1. A method for pull back SiN to increase rounding effect in a shallow trench isolation process, comprising the acts of:

a. preparing a substrate and forming an oxide layer on the substrate;

b. forming a dielectric layer on the oxide layer;

c. defining shallow trenches by etching;

d. etching the dielectric layer;

e. using high density plasma chemical vapor deposition oxide fill to fill in the shallow trenches;

f. leveling the oxide fill;

g. rounding the shallow trench corners; and

h. removing the dielectric layer, wherein after the removal of the dielectric layer, multiple cleaning processes are required.

2. The method as claimed in claim 1, wherein in the dry etch act, the dry etch is an isotropic dry etch having high selectivity to the Si3N4/Si ratio, preferably the ratio being larger than 3.

3. The method as claimed in claim 1, wherein the gas used in the dry etch act are CHF3 and CH2F2, the pressure is 50-90 mT, the top power is between 500-700W, the bottom power is between 20-50W.

4. The method as claimed in claim 2, wherein the gas used in the dry etch act are CHF3 and CH2F2, the pressure is 50-90 mT, the top power is between 500-700W, the bottom power is between 20-50W.

5. The method as claimed in claim 1, wherein the dry etch act is applied at the original etcher or applied at another etcher.

6. The method as claimed in claim 2, wherein the dry etch act is applied at the original etcher or applied at another etcher.

7. The method as claimed in claim 3, wherein the dry etch act is applied at the original etcher or applied at another etcher.

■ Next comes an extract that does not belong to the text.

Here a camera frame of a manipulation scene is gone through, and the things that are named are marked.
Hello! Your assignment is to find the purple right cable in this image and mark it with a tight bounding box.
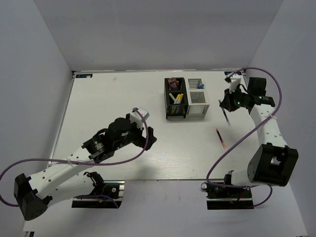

8. The method as claimed in claim 4, wherein the dry etch act is applied at the original etcher or applied at another etcher.

9. The method as claimed in claim 1 further having a act of cleaning after the removing act.

10. The method as claimed in claim 2 further having a act of cleaning after the removing act.

11. The method as claimed in claim 3 further having a act of cleaning after the removing act.

12. The method as claimed in claim 4 further having a act of cleaning after the removing act.

13. The method as claimed in claim 5 further having a act of cleaning after the removing act.

14. The method as claimed in claim 6 further having a act of cleaning after the removing act.

15. The method as claimed in claim 7 further having a act of cleaning after the removing act.

16. The method as claimed in claim 8 further having a act of cleaning after the removing act.

17. The method as claimed in claim 1, wherein the substrate is made of Si.

18. The method as claimed in claim 1, wherein the oxide layer is made of SiO2.

19. The method as claimed in claim 1, wherein the dielectric layer is made of Si3N4.

20. The method as claimed in claim 1, wherein the gas is CF4Ar.

21. The method as claimed in claim 1, wherein the gas is CH4/He.